- _ASSIGNMENT_: Your answer must be a single number: the count of lines in the entries below that hold "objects".

* * *

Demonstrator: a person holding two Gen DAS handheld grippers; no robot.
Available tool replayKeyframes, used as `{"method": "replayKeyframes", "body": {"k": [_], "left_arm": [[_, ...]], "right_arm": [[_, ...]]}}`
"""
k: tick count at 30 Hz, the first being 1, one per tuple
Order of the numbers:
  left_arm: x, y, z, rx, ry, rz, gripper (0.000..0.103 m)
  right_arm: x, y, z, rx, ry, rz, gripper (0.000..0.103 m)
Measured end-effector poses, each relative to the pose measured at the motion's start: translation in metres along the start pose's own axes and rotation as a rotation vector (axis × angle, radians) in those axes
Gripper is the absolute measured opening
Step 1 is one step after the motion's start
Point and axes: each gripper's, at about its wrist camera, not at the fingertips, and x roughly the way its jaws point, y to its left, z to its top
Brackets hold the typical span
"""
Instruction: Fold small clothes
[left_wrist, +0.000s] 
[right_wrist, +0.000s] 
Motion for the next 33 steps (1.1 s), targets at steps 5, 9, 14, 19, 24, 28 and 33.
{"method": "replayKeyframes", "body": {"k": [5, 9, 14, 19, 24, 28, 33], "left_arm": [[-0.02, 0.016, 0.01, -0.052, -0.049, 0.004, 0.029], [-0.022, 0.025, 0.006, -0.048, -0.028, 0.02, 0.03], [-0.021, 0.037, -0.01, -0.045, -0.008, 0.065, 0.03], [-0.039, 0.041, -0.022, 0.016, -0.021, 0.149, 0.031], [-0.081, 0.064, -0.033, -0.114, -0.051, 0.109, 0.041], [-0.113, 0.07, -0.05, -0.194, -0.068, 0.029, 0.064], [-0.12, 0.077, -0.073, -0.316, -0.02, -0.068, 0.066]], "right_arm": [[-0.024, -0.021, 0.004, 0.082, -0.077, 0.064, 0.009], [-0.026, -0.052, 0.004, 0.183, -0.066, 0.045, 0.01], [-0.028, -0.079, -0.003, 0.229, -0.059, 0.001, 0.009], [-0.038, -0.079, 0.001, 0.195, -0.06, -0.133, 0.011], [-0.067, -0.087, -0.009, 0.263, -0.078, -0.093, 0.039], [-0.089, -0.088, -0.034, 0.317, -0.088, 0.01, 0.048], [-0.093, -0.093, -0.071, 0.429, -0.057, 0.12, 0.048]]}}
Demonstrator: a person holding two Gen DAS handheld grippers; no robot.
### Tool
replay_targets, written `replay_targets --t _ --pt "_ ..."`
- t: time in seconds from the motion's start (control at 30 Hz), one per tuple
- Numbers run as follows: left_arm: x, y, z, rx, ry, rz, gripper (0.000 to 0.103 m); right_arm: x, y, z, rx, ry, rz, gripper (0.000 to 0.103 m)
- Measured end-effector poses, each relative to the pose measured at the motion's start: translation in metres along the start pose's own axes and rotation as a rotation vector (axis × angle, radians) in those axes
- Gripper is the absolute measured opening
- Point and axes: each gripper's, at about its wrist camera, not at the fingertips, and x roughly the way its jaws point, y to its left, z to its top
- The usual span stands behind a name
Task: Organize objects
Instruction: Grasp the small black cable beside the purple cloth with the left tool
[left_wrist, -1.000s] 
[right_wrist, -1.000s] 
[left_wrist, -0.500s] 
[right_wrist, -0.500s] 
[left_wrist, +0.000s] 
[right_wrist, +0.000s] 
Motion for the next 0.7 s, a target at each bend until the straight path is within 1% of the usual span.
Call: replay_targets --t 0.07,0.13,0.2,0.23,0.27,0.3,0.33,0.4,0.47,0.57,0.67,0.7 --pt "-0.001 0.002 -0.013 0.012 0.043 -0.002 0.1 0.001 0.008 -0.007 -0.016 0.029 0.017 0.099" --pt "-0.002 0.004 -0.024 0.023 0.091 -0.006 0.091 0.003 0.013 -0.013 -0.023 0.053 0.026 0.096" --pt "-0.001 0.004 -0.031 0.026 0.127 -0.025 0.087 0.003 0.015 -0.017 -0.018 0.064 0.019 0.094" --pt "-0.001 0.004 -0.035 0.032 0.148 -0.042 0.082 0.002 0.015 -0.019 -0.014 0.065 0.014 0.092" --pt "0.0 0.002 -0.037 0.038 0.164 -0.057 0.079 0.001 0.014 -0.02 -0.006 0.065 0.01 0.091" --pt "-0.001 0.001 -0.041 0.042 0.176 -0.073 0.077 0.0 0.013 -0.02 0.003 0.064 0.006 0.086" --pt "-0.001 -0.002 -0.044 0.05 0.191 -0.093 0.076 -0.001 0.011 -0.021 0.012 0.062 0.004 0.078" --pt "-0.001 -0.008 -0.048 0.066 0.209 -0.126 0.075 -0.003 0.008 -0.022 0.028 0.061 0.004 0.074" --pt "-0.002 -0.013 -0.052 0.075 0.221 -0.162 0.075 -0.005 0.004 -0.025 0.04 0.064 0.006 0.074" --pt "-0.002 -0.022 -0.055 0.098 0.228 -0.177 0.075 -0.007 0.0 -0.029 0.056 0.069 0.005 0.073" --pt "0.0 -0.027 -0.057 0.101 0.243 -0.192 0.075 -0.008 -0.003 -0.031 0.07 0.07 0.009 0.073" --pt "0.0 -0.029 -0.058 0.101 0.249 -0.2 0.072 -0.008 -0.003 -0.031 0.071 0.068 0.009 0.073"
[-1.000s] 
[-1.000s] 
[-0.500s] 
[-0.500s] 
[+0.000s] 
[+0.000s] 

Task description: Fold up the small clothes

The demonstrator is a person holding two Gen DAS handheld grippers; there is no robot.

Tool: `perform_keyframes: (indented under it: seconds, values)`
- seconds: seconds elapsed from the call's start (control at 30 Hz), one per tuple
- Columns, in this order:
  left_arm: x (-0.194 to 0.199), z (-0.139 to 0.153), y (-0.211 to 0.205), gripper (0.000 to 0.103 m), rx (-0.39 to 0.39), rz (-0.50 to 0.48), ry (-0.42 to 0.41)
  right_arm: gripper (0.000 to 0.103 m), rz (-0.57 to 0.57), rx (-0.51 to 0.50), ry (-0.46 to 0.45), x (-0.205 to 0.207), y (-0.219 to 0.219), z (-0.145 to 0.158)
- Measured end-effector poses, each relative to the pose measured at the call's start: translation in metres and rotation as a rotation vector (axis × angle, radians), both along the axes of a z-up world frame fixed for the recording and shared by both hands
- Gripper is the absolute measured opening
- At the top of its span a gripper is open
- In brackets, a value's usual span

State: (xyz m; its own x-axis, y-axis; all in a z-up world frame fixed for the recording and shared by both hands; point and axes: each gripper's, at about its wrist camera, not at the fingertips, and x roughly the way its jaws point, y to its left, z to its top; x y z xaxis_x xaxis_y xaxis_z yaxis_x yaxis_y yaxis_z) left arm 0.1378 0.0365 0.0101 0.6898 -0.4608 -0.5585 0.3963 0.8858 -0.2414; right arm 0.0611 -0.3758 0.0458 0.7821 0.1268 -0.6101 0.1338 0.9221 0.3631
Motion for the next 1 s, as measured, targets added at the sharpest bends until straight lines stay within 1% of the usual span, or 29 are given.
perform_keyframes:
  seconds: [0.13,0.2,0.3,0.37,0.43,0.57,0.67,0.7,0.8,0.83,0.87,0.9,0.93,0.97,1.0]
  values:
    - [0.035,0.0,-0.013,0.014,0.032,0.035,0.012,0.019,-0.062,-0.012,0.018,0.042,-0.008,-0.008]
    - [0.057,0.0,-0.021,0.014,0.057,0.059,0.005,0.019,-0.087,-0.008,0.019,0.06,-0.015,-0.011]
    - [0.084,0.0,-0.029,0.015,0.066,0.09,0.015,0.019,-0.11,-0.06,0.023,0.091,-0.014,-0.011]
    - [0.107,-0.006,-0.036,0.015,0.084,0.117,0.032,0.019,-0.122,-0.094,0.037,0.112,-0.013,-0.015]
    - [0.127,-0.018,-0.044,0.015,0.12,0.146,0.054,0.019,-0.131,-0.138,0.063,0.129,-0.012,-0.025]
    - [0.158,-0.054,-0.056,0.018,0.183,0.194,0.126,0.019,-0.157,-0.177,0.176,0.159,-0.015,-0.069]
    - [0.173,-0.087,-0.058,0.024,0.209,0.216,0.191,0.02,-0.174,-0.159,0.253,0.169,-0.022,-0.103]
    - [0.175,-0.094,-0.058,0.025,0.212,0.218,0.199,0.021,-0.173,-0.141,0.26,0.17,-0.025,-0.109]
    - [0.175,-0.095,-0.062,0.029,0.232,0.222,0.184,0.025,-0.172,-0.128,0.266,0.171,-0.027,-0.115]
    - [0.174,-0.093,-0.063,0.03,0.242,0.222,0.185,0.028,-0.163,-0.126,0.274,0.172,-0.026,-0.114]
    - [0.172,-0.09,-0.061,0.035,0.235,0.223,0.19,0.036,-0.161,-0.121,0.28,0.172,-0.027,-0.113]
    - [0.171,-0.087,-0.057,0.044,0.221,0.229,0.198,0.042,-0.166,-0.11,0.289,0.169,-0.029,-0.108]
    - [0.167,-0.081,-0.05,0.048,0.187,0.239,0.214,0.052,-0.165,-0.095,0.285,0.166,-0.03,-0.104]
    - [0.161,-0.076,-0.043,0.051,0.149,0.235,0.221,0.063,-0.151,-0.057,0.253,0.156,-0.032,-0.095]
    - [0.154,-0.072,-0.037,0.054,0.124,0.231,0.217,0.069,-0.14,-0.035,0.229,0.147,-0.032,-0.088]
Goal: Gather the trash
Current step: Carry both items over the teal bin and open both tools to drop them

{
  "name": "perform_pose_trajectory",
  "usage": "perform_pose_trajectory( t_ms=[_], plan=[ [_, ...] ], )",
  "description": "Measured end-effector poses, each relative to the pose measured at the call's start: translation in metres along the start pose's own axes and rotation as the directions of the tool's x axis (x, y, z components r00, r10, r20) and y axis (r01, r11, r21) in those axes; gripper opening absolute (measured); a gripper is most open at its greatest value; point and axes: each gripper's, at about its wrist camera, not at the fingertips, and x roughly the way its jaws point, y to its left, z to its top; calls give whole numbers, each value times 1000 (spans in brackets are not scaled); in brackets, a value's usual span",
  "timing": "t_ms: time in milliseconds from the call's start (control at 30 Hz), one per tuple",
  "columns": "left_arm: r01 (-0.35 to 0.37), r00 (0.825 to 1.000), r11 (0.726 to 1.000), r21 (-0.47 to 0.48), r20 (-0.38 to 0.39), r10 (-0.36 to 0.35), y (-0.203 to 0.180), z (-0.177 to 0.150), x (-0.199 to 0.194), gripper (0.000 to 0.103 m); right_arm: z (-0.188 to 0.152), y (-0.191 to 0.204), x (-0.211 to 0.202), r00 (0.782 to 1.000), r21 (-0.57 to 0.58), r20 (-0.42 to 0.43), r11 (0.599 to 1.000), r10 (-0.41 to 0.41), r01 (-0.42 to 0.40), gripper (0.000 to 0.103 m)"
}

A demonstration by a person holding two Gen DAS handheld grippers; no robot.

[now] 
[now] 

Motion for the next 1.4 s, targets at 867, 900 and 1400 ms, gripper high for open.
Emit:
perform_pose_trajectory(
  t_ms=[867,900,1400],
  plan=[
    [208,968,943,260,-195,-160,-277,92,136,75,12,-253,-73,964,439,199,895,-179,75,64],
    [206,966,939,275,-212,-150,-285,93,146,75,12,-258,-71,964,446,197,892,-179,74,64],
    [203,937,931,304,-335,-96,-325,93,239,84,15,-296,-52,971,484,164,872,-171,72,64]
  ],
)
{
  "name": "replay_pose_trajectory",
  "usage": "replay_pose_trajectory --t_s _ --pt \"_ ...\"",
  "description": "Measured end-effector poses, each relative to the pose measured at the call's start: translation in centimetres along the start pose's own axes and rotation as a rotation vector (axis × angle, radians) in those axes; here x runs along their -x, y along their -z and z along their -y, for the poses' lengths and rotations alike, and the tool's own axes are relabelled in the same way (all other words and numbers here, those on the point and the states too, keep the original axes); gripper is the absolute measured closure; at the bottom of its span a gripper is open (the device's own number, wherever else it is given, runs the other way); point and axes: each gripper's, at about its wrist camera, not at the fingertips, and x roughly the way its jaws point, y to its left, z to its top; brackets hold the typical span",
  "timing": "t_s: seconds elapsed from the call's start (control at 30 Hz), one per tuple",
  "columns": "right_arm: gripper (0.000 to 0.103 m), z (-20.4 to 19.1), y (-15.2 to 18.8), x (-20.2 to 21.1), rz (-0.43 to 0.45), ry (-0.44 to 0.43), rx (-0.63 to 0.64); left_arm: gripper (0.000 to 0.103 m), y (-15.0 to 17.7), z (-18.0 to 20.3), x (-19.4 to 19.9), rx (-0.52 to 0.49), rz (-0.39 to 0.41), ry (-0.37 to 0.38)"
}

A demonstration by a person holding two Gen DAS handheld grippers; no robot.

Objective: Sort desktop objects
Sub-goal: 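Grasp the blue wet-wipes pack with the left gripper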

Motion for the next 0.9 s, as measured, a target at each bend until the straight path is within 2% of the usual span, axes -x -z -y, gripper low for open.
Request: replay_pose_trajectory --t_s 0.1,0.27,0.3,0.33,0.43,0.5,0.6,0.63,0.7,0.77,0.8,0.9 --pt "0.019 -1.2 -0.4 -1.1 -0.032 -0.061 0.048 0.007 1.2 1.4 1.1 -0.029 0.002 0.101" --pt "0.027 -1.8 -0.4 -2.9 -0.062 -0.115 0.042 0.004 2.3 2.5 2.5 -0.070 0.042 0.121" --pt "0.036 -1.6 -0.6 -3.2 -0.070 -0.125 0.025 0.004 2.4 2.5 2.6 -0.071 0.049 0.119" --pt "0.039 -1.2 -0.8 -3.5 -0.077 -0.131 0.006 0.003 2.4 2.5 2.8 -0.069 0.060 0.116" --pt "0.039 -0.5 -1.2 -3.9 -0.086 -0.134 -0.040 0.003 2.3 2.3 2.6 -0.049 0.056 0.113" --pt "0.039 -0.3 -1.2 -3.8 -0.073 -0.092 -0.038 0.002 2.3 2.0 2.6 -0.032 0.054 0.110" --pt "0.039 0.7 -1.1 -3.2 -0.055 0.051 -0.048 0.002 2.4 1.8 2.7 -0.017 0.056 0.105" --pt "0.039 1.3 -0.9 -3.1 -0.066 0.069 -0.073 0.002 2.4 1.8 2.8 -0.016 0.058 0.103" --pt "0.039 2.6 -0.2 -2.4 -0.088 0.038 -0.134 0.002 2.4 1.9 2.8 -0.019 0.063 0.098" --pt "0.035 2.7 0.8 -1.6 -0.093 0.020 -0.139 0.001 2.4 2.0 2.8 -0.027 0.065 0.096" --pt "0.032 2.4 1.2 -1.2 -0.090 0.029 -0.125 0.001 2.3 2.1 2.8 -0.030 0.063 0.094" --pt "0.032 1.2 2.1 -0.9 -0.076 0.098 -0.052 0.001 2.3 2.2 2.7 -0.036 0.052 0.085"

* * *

- _RESULT FOR THIS EXERCISE_: 2